In lieu of the same, the matter was preferred before the Supreme Court of India. The court in the case ofMeters & Instruments v. Kanchan Mehta, the courts have held the offense of Section 138 to fall under the ambit of a civil wrongful and the 2002 amendment has, in lieu of the same, made it compoundable at the will of the parties.  In the case at hand, the parties very clearly had an understanding to compound the offense. But the High court overlooked the memo and upheld the conviction of the appellants. The Supreme Court, has aptly held in the aforementioned case that the court cannot override the clause stated in the memo that elucidates the terms of compounding. The recourse to compounding the offence solely lies with the parties and does not grant the court the permission to interfere in matter of parties free will. The courts interference in such cases will lead to the following complication – 

  • The timely fashion in which matters may be decided gets hampered and adds on to the already pending case load on the judiciary. Enforcing the courts will on the dispute, may lead to further complications between the parties and this may lead to multiple other disputes. Pro-longed litigation may also lead to excessive costs and be contrary to the much-needed cost-effective litigation process needed. 

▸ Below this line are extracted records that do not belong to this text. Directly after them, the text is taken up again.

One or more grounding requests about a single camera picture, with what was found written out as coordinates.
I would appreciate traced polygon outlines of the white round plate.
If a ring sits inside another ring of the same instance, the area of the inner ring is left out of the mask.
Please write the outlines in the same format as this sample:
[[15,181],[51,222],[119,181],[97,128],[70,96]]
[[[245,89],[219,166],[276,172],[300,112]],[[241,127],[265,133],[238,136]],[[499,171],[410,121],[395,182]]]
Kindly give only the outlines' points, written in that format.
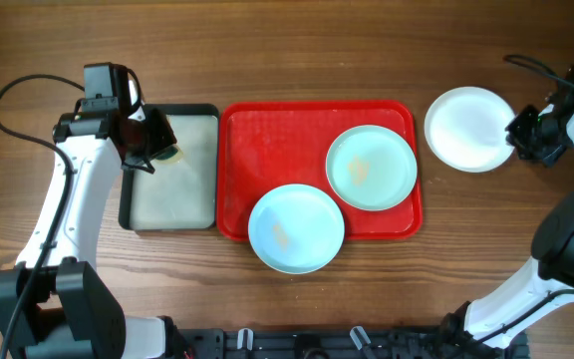
[[437,158],[467,173],[484,173],[503,165],[514,146],[506,127],[515,118],[508,103],[479,87],[446,91],[430,105],[424,131]]

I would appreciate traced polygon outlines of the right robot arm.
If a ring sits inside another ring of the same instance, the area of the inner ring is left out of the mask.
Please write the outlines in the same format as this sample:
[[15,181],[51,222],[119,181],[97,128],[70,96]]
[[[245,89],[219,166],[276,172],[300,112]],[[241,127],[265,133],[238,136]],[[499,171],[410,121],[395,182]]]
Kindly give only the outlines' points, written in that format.
[[[574,145],[574,114],[566,125]],[[434,352],[446,358],[496,358],[532,324],[574,303],[574,189],[538,226],[525,264],[490,294],[442,321]]]

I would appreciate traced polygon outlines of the light blue front plate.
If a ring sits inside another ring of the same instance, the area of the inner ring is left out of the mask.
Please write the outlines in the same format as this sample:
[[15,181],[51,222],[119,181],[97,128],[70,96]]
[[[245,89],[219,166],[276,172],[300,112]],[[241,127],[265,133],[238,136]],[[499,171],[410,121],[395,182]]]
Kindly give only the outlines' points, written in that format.
[[345,222],[326,193],[292,183],[272,189],[256,202],[247,232],[263,263],[300,275],[319,270],[335,258],[345,239]]

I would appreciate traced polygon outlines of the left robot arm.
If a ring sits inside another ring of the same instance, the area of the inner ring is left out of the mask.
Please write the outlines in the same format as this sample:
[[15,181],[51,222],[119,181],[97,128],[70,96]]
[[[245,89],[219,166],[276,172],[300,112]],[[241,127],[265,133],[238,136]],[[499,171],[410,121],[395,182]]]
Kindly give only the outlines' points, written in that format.
[[166,317],[127,317],[96,271],[106,201],[121,170],[152,172],[175,137],[157,108],[65,114],[49,143],[55,167],[34,234],[0,270],[0,357],[190,358]]

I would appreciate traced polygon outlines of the green yellow sponge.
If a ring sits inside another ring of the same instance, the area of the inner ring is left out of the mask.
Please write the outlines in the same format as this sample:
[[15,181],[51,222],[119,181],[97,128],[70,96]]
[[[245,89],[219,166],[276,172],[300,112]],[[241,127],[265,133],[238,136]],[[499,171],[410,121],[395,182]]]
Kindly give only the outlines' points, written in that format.
[[161,152],[154,160],[161,164],[173,164],[179,162],[182,158],[183,151],[178,145],[173,145]]

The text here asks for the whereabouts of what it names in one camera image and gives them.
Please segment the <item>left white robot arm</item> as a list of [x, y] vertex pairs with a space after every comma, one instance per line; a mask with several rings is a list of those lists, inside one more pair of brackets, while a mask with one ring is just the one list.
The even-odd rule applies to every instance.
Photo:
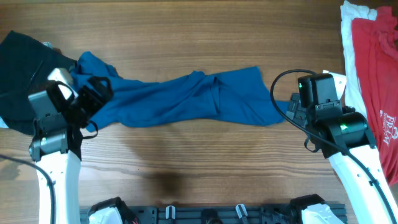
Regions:
[[40, 223], [80, 222], [78, 180], [86, 138], [81, 129], [113, 97], [106, 77], [89, 77], [78, 91], [72, 84], [69, 72], [56, 68], [28, 96], [35, 113], [29, 154], [37, 168]]

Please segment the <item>blue t-shirt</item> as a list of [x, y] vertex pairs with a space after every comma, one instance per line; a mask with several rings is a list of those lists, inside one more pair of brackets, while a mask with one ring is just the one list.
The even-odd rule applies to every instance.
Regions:
[[287, 111], [286, 101], [271, 102], [258, 67], [206, 75], [193, 71], [166, 82], [121, 78], [112, 65], [91, 52], [83, 53], [71, 70], [79, 90], [91, 77], [110, 80], [114, 96], [93, 117], [99, 129], [113, 123], [148, 128], [191, 119], [214, 119], [255, 126], [283, 122], [275, 110]]

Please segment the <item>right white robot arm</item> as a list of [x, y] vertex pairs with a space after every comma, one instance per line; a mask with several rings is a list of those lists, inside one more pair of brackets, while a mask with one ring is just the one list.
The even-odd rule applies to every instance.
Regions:
[[363, 115], [342, 107], [334, 93], [320, 99], [294, 93], [283, 115], [329, 161], [359, 223], [397, 223], [397, 204]]

Section 138 of the Act governs the dishonoring of cheque, due to insufficiency of funds in the bank account. The penalty might be an imprisonment term which may extend up to 5 years, or a fine which may be twice of the amount mentioned in the cheque. The Law Commission as per its 213th report, has reported lakhs of Section 138, NI Act, cases in the country. The offence was made compoundable under section 147 of the 2002 amendment act, to better enable the parties to resolve the matter between themselves. The amendment reads as follows, “Notwithstanding anything contained in the Code of criminal Procedure, 1973, every offence punishable under this Act shall be compoundable.”. And in light of all the above-mentioned arguments, the Supreme Court held that the High Court cannot override the will of the parties to enforce their own will, when there is a presence of a memorandum of understanding. 


Pendency of cases is a prominent issue in the Indian legal system. To confront this issue, there have been many strides made, such as alternative dispute mechanisms. Compounding of offences is also one such alternative present to parties to amicably resolve their dispute. The duty of the court, in general understanding, is to assist parties to come to a conclusion. The Supreme Court, has rightly held in this case, B V Sesaiah v. State of Telangana, that the court being the adjudicator of matters, must not enforce their will on the parties, and seek to resolve the matter as soon as possible, when there is a memorandum of understanding to compound the offence by operation of law.